▸ About this exercise
Find the line containing "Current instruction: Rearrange" in the entries below. Restate it and each line after it, word for word, up to and including the line containing "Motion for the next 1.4".

▸ Provided information
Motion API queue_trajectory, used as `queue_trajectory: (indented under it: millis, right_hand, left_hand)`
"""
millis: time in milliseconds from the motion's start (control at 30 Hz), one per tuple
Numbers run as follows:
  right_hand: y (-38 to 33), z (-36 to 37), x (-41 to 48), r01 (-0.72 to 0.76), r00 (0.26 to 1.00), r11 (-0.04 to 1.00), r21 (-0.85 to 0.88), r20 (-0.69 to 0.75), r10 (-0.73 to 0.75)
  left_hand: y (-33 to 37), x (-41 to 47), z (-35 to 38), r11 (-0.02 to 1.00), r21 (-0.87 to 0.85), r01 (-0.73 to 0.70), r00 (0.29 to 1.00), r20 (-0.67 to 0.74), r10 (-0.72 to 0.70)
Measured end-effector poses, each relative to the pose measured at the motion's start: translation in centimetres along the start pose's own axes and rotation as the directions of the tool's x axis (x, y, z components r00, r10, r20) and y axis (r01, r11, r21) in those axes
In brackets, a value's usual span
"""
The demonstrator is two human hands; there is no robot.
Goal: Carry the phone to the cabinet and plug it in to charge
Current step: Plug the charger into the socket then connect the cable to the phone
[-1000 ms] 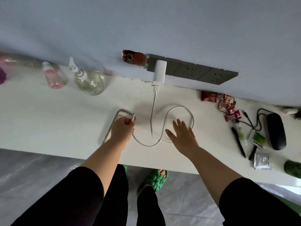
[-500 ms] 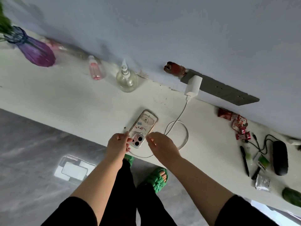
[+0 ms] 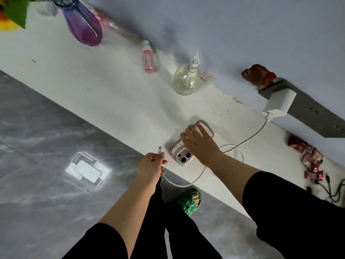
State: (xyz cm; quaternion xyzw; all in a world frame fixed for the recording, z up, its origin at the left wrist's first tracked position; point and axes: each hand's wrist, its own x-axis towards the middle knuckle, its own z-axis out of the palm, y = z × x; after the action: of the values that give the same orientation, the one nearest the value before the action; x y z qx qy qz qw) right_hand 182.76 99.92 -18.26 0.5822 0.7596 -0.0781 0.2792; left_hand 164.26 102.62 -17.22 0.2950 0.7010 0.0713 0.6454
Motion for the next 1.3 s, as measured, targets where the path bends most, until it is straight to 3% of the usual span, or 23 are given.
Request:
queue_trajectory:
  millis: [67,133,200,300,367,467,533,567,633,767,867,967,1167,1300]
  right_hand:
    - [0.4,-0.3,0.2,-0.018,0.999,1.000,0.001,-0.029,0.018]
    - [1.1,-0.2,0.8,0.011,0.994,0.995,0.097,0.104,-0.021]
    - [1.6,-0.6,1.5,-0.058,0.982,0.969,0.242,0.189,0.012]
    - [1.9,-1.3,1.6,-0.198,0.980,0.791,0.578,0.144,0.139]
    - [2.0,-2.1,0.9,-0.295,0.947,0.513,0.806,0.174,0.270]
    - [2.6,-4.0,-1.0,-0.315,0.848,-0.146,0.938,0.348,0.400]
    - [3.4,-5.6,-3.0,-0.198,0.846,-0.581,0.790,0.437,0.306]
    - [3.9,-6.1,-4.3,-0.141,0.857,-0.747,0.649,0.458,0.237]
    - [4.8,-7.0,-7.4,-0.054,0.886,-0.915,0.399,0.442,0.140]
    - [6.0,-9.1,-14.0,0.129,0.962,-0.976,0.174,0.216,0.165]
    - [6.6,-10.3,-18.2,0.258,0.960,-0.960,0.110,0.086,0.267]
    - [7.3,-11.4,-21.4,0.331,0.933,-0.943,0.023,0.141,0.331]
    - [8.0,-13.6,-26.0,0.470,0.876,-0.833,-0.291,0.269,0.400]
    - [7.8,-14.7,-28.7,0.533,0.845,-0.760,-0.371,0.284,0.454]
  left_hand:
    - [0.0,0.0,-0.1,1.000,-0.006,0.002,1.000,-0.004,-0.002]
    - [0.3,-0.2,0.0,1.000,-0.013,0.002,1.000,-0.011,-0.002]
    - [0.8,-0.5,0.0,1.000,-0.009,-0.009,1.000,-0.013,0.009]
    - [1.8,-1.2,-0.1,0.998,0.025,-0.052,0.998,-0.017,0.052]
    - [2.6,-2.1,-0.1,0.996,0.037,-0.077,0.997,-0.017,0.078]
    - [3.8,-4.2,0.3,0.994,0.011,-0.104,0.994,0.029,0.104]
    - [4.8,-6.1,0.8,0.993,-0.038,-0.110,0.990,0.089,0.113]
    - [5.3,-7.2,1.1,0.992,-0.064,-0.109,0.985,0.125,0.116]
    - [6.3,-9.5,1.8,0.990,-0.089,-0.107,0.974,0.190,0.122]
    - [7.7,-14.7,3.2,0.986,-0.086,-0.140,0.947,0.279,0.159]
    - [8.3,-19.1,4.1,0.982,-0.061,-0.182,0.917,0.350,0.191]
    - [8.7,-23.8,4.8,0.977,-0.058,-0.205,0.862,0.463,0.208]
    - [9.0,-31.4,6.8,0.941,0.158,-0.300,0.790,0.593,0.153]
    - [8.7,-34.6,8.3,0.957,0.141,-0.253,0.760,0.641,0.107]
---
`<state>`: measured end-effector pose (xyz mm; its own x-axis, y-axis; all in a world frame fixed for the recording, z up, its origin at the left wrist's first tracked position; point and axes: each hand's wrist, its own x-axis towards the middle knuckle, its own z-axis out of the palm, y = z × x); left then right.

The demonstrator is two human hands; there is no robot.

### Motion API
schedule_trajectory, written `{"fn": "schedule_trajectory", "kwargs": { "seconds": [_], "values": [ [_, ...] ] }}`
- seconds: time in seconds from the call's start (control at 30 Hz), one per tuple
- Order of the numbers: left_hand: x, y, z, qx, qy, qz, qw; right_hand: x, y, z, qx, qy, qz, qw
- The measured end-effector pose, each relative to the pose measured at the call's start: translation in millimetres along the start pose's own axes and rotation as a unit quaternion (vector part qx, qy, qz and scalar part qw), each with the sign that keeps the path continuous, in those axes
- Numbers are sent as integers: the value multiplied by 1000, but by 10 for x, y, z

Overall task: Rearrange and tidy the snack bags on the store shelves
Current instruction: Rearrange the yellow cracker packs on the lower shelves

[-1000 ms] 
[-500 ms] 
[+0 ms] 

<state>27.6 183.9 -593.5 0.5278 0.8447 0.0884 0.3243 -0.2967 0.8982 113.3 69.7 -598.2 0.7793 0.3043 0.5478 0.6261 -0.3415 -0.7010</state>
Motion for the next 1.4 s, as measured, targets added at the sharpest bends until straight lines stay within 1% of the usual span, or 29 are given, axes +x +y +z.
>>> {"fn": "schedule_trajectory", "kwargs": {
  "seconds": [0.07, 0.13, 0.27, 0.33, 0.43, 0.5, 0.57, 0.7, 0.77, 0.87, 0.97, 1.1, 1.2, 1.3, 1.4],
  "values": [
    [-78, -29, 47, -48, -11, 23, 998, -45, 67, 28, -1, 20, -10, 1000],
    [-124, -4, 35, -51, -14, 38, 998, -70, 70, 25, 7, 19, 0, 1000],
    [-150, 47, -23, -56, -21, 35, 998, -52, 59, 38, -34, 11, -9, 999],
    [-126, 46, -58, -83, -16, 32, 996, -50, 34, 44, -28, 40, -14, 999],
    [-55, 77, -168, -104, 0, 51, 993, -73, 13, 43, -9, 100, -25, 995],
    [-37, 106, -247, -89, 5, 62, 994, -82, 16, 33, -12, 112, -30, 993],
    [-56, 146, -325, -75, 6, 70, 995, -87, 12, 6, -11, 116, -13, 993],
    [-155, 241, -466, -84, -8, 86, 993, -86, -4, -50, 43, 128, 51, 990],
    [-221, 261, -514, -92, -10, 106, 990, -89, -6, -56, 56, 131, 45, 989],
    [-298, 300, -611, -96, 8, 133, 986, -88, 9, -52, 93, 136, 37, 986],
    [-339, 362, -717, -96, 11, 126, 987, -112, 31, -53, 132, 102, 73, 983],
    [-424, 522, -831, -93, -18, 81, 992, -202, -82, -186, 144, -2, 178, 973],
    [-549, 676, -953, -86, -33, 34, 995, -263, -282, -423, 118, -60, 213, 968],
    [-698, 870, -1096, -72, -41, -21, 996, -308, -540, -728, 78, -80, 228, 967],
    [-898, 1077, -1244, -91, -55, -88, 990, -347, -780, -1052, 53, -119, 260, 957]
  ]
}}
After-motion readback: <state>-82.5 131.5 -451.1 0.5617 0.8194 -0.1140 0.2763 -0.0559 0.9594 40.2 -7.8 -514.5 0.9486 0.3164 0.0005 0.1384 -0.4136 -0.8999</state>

▸ The answer
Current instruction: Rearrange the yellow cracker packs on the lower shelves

[-1000 ms] 
[-500 ms] 
[+0 ms] 

<state>27.6 183.9 -593.5 0.5278 0.8447 0.0884 0.3243 -0.2967 0.8982 113.3 69.7 -598.2 0.7793 0.3043 0.5478 0.6261 -0.3415 -0.7010</state>
Motion for the next 1.4 s, as measured, targets added at the sharpest bends until straight lines stay within 1% of the usual span, or 29 are given, axes +x +y +z.

What was asked now has a complete answer.